Half a romaine lettuce.
Tomatoes (any kind will do) half or quartered into small chunks.
Couple of spring onions sliced.
Four slices of parma / serrano ham.
A small ciabatta (either baked or partially baked, but allow some time to bake off the bread in the oven if using part-baked bread).
Caesar dressing (the amount is up to you! I like everything well dressed but not smothered – you want to be able to taste everything!)
Smoked sea salt
Plenty of freshly cracked black pepper
1 tbsp of olive oil.
If you are using part-baked bread, get that in the oven asap. I used one small ciabatta which takes about 8-10 mins to bake until crispy and golden.

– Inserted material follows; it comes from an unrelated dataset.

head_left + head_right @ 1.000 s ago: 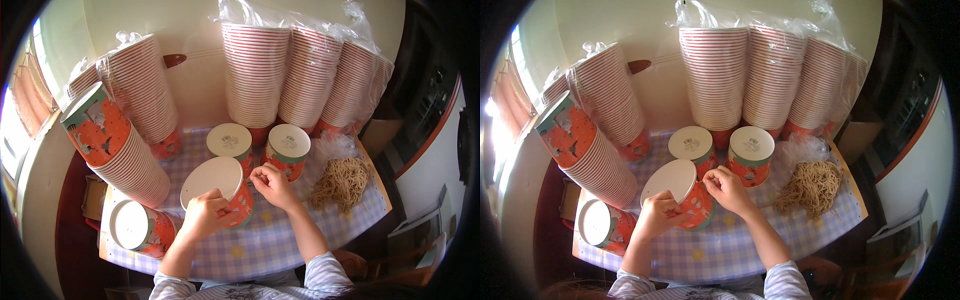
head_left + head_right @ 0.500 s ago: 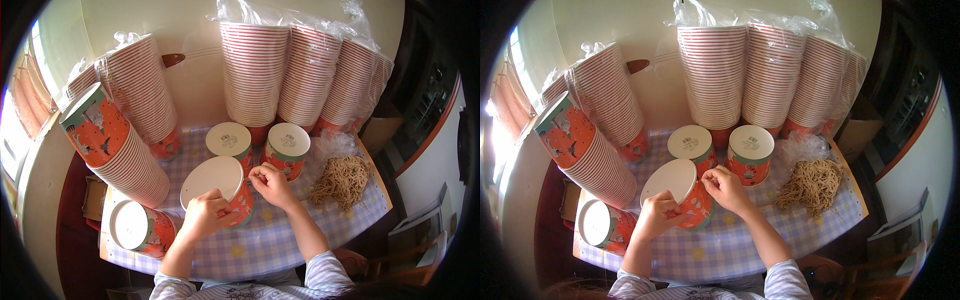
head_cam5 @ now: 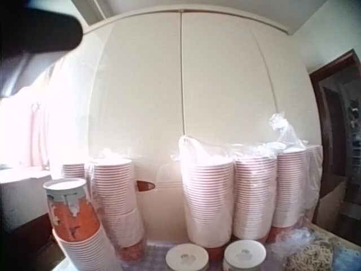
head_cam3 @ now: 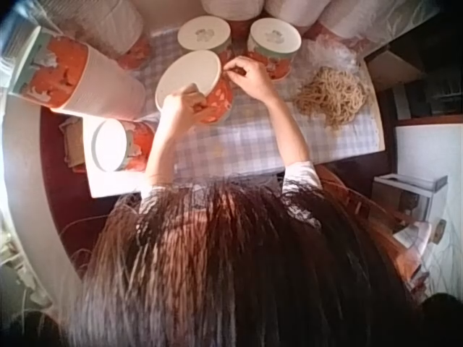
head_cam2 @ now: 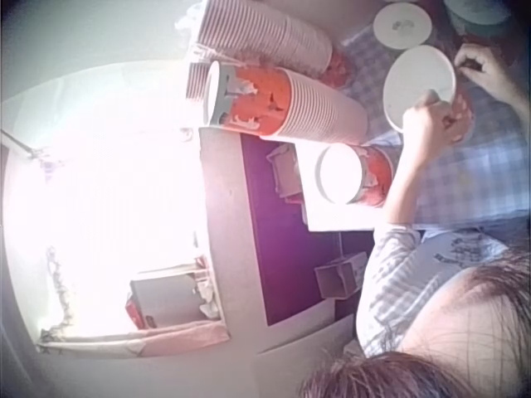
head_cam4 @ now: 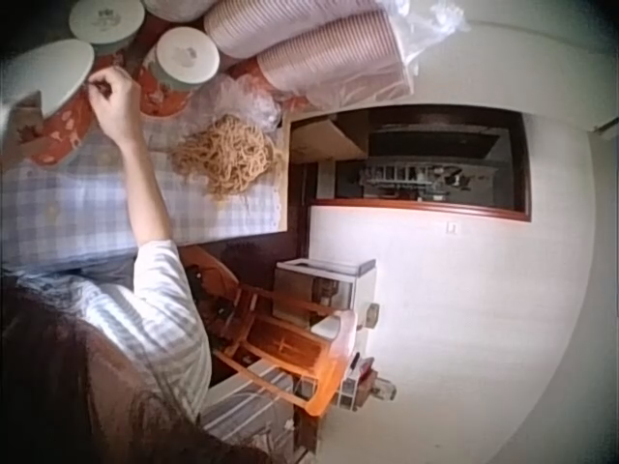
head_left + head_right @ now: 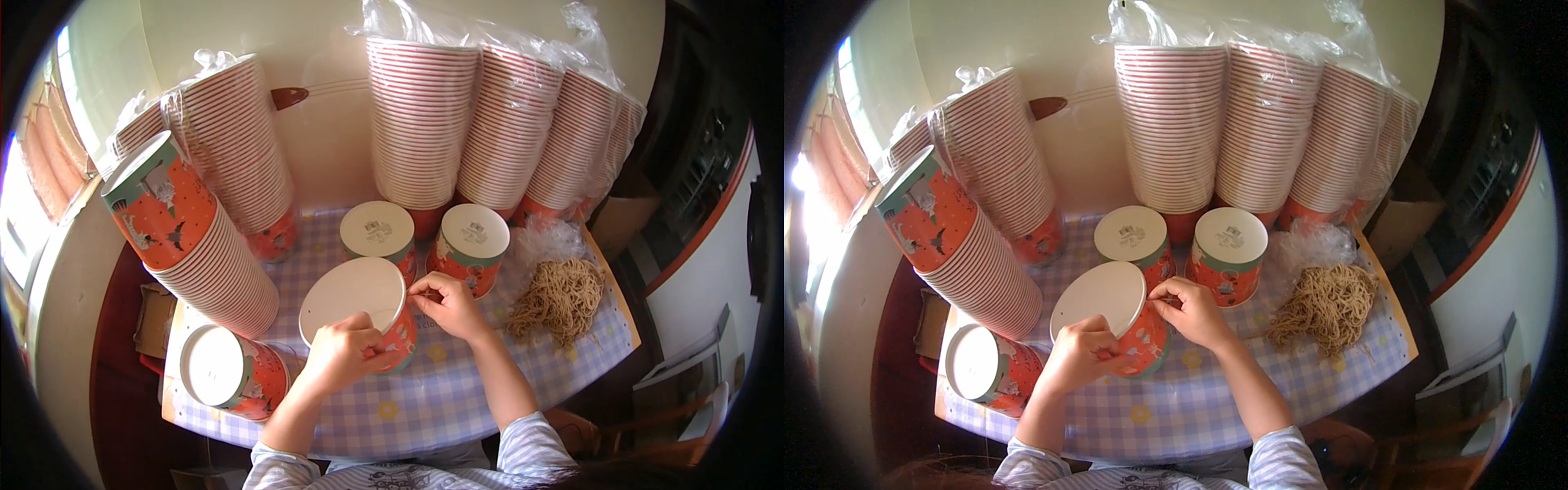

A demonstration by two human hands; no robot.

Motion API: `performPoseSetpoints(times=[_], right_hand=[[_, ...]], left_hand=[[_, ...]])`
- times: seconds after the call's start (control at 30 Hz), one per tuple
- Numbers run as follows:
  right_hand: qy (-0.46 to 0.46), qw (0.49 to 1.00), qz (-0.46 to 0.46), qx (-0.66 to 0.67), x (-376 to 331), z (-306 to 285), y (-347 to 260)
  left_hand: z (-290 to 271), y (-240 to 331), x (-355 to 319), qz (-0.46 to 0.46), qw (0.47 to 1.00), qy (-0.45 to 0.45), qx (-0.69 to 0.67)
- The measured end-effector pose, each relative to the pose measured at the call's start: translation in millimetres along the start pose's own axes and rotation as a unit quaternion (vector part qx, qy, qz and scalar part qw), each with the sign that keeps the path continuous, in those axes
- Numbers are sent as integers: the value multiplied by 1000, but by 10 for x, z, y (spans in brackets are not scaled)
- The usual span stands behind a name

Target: Attaching elastic strings to paper buckets.

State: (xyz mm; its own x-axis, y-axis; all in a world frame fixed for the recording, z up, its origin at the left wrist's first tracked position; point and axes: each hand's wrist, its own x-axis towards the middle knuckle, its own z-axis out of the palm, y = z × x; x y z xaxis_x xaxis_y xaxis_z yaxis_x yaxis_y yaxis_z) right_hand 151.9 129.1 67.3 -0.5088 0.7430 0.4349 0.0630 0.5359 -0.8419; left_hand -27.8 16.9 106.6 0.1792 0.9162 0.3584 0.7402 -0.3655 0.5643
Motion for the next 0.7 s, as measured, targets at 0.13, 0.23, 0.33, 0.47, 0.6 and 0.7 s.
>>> performPoseSetpoints(times=[0.13,0.23,0.33,0.47,0.6,0.7], right_hand=[[-2,995,44,89,11,-6,38],[-53,990,69,110,11,-55,67],[-105,987,42,117,15,-70,121],[-168,980,50,99,5,-173,84],[-221,975,15,28,11,-181,14],[-248,969,10,13,27,-88,-62]], left_hand=[[5,-2,-6,18,1000,-2,-2],[-1,5,-7,45,999,-3,-13],[-17,-15,-12,83,996,-32,-10],[-55,-35,8,122,983,-129,-38],[-35,-38,-21,30,983,-157,-89],[96,-158,-35,-27,993,-88,-77]])
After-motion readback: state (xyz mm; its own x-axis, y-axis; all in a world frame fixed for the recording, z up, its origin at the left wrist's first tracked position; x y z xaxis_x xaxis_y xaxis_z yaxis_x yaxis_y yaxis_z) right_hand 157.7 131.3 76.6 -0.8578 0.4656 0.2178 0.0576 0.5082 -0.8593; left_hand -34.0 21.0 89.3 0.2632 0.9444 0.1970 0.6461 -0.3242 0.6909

Put on a frying pan, heat up the oil. When hot enough, put the parma/serrano ham onto gently fry. Don’t burn it; turn it and cook it for a couple of minutes each side. When it has cooked through, take it out of the pan and place onto a piece of clean kitchen towel then place another piece on top. This will soak up any excess oil and turn the ham into nice little crispy morsels. Leave the fat in the pan for later.
Check the bread, make sure it’s ok!
Slice the romaine lettuce, the spring onions and the tomatoes and place in a bowl with the chicken.
Cover with as much caesar dressing and you want and toss so that everything has been covered with the dressing. Add in another load of cracked pepper and toss again. Set aside.
By now the bread should be ready to take out of the oven. Take it out and while it is still piping hot place the pan back on the heat, add in a little more olive oil and throw in some smoked sea salt, cracked black pepper and the dried thyme.
While that’s warming up, cut the bread into giant crouton sized pieces. Add them to the frying pan and keep moving them around the pan so they pick up all the lovely bacony oil, herbs and spices in the pan. They will also colour better and will not burn.
Keep cooking the croutons until they have gone crispy and nicely coloured.
Turn off the heat.
Now, give the salad one last toss and share it out between two plates.
Uncover the ham, and start breaking into smaller pieces. Share the ham on the salad too.
Finally, create a small pile of the croutons on top of the salad in the centre and serve immediately.
Optional extra, add on a couple of marinaded anchovies that you can pick up from your local deli counter. Leave off if you are not an anchovy lover!
Sit down with a lovely glass of crisp white wine and…Enjoy!